◆ Task: Return the count of lines in the following records that include "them", and nothing more.

[Records contained in a dataset]
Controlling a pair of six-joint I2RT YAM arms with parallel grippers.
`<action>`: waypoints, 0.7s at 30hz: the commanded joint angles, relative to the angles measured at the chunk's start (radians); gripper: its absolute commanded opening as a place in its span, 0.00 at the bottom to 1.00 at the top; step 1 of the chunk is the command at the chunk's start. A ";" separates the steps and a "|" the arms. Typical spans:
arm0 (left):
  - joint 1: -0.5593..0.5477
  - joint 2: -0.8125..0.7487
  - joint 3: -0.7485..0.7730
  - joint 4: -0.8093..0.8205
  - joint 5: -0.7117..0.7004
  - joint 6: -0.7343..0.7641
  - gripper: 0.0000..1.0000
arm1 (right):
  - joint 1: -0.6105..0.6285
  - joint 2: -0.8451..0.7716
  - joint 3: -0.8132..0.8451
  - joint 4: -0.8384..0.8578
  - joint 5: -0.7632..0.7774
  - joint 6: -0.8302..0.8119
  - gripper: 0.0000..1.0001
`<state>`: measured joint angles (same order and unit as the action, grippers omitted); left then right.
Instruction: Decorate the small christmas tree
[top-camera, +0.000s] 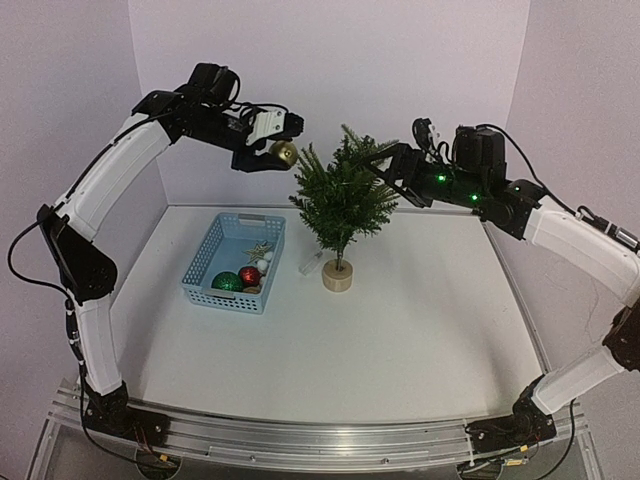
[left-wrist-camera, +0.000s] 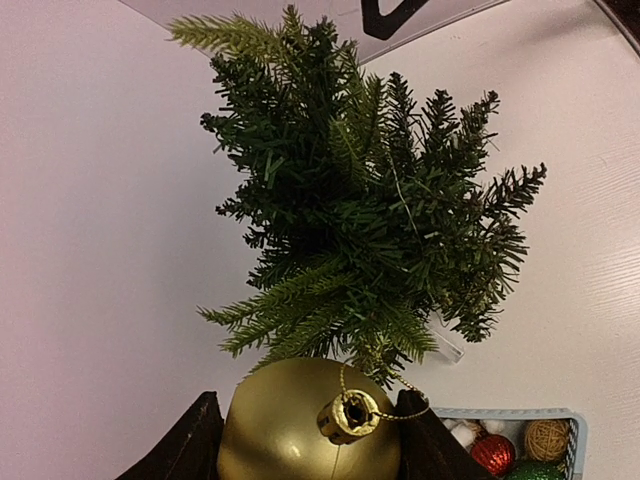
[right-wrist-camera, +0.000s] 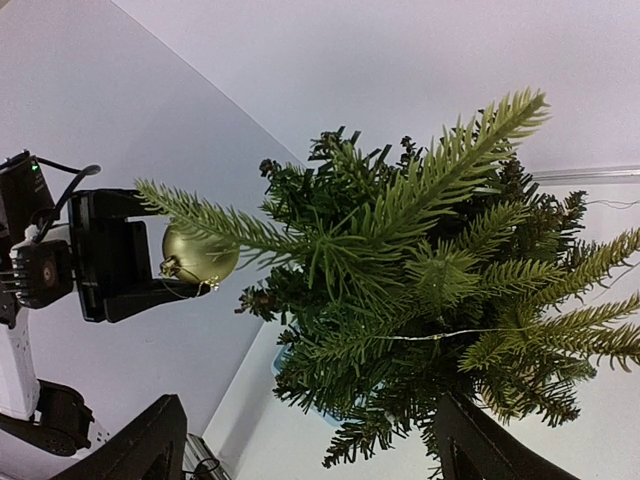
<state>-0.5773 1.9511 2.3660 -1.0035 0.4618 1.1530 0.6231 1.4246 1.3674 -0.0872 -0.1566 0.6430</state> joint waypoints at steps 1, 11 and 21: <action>-0.003 -0.004 -0.069 0.065 -0.026 0.033 0.53 | -0.003 -0.023 0.014 0.016 0.002 -0.010 0.86; -0.029 -0.001 -0.133 0.148 -0.083 0.029 0.52 | -0.003 -0.030 0.007 0.017 0.004 -0.008 0.86; -0.026 -0.005 -0.100 0.237 -0.094 -0.111 0.49 | -0.004 -0.033 -0.001 0.017 0.007 -0.003 0.86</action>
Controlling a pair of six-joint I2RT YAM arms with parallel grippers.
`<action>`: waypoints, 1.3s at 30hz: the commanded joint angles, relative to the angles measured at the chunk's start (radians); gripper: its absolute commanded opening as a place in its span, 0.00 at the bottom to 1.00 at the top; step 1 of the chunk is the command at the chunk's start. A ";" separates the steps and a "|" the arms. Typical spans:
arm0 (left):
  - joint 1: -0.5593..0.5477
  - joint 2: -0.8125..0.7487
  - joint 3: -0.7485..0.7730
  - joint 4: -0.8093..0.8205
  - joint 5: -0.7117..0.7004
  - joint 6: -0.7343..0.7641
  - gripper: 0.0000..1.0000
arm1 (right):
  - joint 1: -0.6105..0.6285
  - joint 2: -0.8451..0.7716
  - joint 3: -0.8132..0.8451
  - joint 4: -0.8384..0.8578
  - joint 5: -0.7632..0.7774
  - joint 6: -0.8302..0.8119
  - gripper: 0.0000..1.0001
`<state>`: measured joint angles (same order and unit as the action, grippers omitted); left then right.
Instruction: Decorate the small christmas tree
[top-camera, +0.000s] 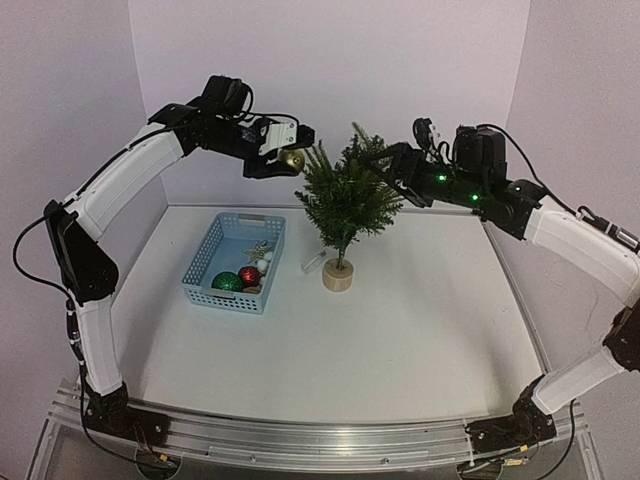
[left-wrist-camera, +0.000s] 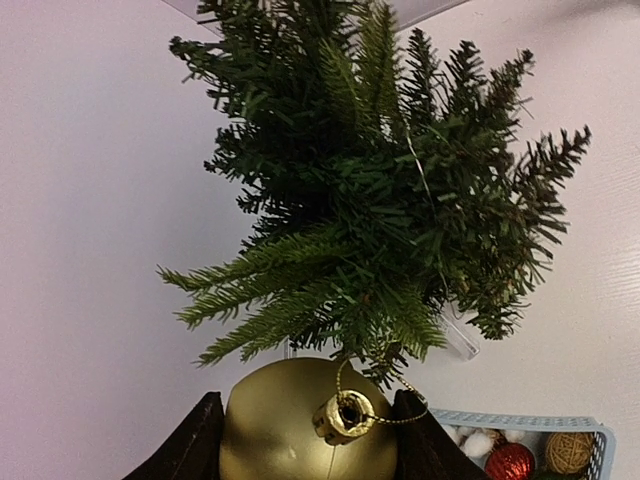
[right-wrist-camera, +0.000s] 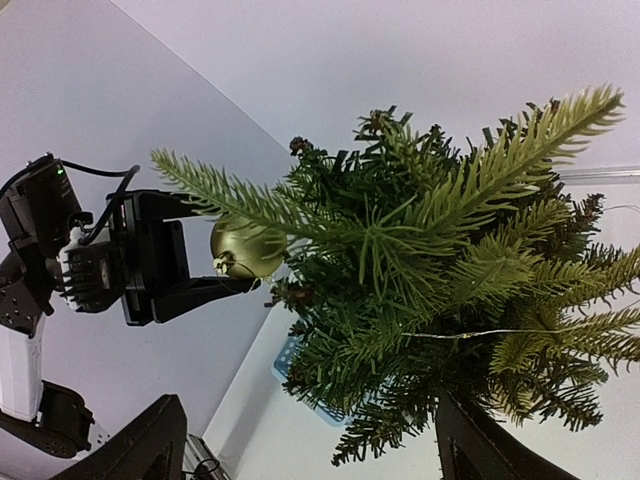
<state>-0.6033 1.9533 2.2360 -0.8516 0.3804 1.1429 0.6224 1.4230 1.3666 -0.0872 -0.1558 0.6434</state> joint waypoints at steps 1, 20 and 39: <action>0.002 -0.010 0.027 0.092 -0.016 -0.128 0.49 | -0.003 -0.031 0.000 0.017 0.005 -0.002 0.86; 0.062 -0.093 -0.081 0.141 -0.076 -0.494 0.48 | -0.002 -0.023 -0.005 0.021 0.002 0.011 0.86; 0.043 -0.109 -0.164 0.107 0.006 -0.594 0.47 | -0.003 -0.033 -0.019 0.027 0.011 0.011 0.85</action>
<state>-0.5491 1.8896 2.0664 -0.7542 0.3575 0.5753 0.6224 1.4227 1.3495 -0.0845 -0.1535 0.6544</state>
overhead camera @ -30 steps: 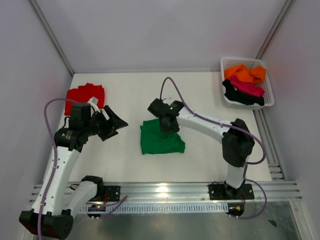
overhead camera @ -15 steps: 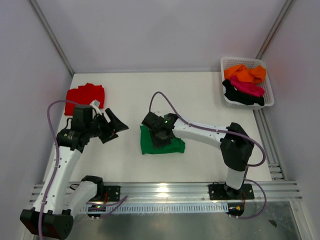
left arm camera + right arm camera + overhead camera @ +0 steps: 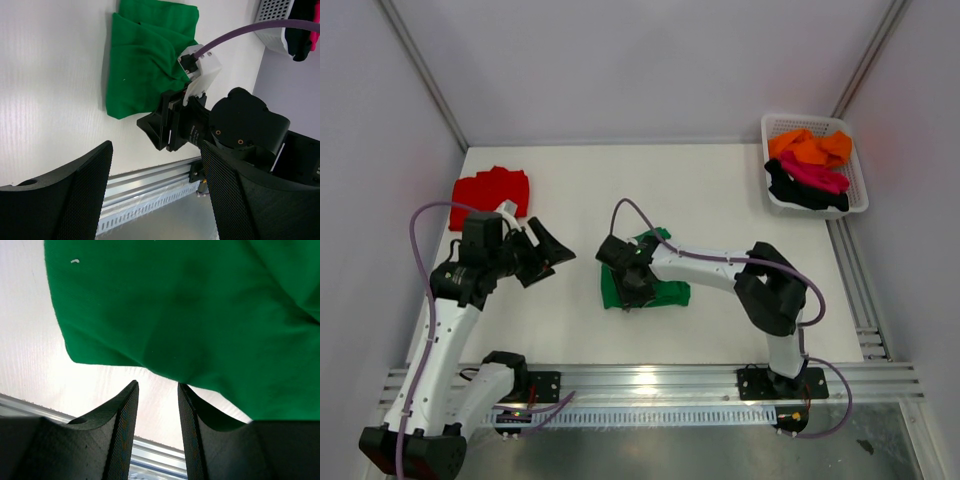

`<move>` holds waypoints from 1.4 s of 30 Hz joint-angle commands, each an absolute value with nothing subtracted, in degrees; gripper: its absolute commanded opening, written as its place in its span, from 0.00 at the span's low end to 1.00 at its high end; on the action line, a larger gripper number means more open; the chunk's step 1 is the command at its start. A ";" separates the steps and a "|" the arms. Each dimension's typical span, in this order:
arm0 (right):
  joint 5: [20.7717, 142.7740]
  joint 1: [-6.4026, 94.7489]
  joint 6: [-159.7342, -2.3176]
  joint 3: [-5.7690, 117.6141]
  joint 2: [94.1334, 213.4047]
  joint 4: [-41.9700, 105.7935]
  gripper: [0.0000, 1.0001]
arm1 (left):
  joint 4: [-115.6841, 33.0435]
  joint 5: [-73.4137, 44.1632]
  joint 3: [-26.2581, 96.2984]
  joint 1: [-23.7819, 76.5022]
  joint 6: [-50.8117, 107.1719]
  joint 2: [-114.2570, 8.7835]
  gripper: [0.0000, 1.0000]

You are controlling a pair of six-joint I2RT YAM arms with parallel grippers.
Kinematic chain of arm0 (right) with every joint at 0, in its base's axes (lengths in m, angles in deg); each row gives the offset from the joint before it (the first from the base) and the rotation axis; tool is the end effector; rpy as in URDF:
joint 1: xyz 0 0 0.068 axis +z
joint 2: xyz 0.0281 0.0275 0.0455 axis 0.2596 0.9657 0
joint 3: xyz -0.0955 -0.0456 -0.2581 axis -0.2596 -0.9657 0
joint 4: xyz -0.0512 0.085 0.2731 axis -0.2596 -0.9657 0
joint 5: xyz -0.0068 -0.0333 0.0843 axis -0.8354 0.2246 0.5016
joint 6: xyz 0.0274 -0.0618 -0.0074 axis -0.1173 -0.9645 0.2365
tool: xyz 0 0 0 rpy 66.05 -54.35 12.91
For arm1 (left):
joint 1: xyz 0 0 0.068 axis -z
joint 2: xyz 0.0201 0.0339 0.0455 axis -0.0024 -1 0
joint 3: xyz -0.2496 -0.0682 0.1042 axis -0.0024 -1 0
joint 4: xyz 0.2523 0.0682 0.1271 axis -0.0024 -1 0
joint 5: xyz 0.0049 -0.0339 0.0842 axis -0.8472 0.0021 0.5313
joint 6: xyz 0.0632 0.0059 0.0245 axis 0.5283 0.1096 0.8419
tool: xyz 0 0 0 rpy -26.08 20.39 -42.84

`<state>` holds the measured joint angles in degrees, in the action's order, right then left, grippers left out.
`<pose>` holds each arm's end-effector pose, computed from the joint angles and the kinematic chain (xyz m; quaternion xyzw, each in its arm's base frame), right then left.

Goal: Fold and stack the t-shirts
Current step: Fold the long partially folded tshirt into a neat square

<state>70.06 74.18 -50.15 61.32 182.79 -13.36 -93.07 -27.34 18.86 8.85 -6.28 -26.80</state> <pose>0.2171 0.3555 0.1617 -0.1798 0.9743 0.0746 0.1133 0.1974 -0.0510 0.3246 -0.2180 0.8784 -0.3289 0.2698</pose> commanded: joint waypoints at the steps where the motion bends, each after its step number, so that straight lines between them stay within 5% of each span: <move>1: 73.34 74.37 -49.26 61.32 184.66 -13.46 0.41 | -92.47 -26.84 19.89 9.00 -5.33 -26.11 0.74; 11: 74.40 74.72 -50.22 68.51 180.10 -18.11 0.41 | -92.73 -27.11 19.54 8.91 -4.71 -26.20 0.74; 18: 64.13 74.72 -49.78 72.66 175.26 -20.84 0.42 | -92.47 -27.63 18.84 8.91 -4.89 -25.67 0.74; 29: 52.51 73.76 -49.88 64.25 180.09 -19.18 0.41 | -94.22 -26.58 19.19 8.91 -3.66 -24.09 0.74; 42: 60.33 72.88 -46.62 60.00 191.25 -12.23 0.41 | -95.89 -25.97 20.85 8.91 -2.61 -24.70 0.74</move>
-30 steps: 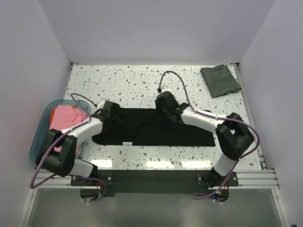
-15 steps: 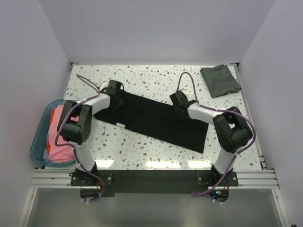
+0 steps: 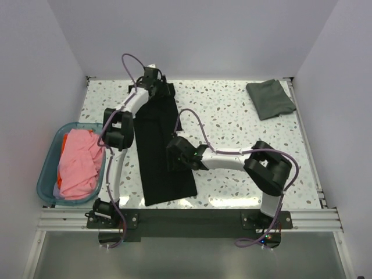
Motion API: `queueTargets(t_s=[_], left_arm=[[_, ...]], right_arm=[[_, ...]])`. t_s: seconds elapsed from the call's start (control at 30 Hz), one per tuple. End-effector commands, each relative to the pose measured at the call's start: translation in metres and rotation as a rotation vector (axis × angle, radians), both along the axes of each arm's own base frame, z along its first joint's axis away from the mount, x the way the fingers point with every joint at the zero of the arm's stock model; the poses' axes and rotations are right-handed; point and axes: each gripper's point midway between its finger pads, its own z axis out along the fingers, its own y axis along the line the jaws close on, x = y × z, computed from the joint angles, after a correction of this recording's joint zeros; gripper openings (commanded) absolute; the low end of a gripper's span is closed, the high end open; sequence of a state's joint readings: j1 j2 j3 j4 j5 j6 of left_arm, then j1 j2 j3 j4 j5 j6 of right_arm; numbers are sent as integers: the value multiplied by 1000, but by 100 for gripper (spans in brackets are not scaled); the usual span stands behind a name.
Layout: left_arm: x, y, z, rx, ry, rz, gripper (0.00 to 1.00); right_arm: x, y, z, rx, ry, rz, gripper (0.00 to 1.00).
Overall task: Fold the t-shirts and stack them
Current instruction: Fold the tshirt
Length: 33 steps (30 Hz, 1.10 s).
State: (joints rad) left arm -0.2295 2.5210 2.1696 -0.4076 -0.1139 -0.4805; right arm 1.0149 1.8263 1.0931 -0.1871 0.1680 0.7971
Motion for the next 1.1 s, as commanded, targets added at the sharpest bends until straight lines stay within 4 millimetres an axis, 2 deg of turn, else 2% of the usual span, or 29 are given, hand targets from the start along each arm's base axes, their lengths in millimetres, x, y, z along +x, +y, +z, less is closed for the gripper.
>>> queueTargets(t_s=[0.0,0.03,0.07,0.13,0.17,0.2,0.27,0.3,0.33,0.37,0.4,0.43,0.47,0.5,0.53,0.57,0.6,0.63,0.67,0.7,0.73,0.77,0.83,0.87,0.9,0.93,0.97,1.03,1.07], left_arm=[[19,-23,50,-75,-154,-192,89],[21,-25,65,-103,-188,-195,92],[22,-27,96,-120,-247,-203,93],[23,-29,128,-136,-316,-215,95],[21,-28,159,-143,-368,-216,95],[19,-28,173,-154,-388,-219,96],[5,-27,205,-189,-420,-198,96],[0,-23,213,-199,-428,-171,96],[-13,-20,243,-237,-465,-137,93],[-26,-14,222,-240,-399,-92,92],[-35,-4,218,-235,-372,-25,90],[-46,3,213,-262,-340,43,82],[-68,8,226,-271,-331,78,78],[-89,19,189,-237,-246,152,74],[-106,19,181,-256,-222,183,67],[-141,19,164,-249,-181,193,64],[-159,25,155,-229,-165,239,61],[-177,26,145,-249,-143,276,53],[-214,25,126,-243,-111,275,50],[-232,30,117,-229,-99,304,47],[-253,25,126,-268,-122,315,44],[-285,34,91,-219,-40,344,42],[-313,42,78,-212,-29,408,40],[-341,45,64,-188,10,405,40],[-352,49,60,-179,13,422,40],[-364,45,63,-214,1,424,41],[-382,52,48,-177,48,437,42],[-399,52,43,-189,60,458,42],[-412,59,38,-168,84,474,43]], right_arm=[[31,2,15,-2,-3,-57,63],[38,3,26,-4,-15,-56,63],[42,1,30,-20,-35,-41,64],[42,-5,41,-26,-63,-29,66],[41,-7,45,-29,-73,-14,68],[39,-10,47,-30,-76,-7,69],[32,-20,56,-32,-90,2,69],[31,-25,57,-34,-96,-4,69],[26,-35,59,-38,-98,-9,69],[23,-40,59,-50,-105,-8,68],[21,-44,59,-53,-105,-5,68],[12,-54,49,-74,-83,1,67],[7,-57,52,-61,-82,4,65],[3,-61,49,-64,-76,8,63],[-6,-70,37,-84,-56,11,61],[-12,-71,40,-69,-58,14,58],[-18,-73,36,-63,-44,25,57],[-25,-77,28,-62,-31,32,56],[-31,-75,29,-52,-30,50,55],[-37,-78,24,-62,-23,60,54],[-45,-77,23,-70,-24,79,54],[-50,-76,22,-72,-24,86,53],[-59,-78,19,-80,-28,98,53],[-66,-76,18,-81,-27,109,53],[-68,-77,17,-83,-28,107,53],[-72,-78,16,-82,-26,108,53],[-75,-78,15,-80,-24,110,53],[-78,-77,16,-75,-29,110,53],[-81,-75,16,-73,-32,115,53]])
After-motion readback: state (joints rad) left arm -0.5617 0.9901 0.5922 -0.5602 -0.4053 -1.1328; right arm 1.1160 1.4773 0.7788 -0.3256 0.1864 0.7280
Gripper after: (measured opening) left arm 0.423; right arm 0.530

◆ Your solution: 2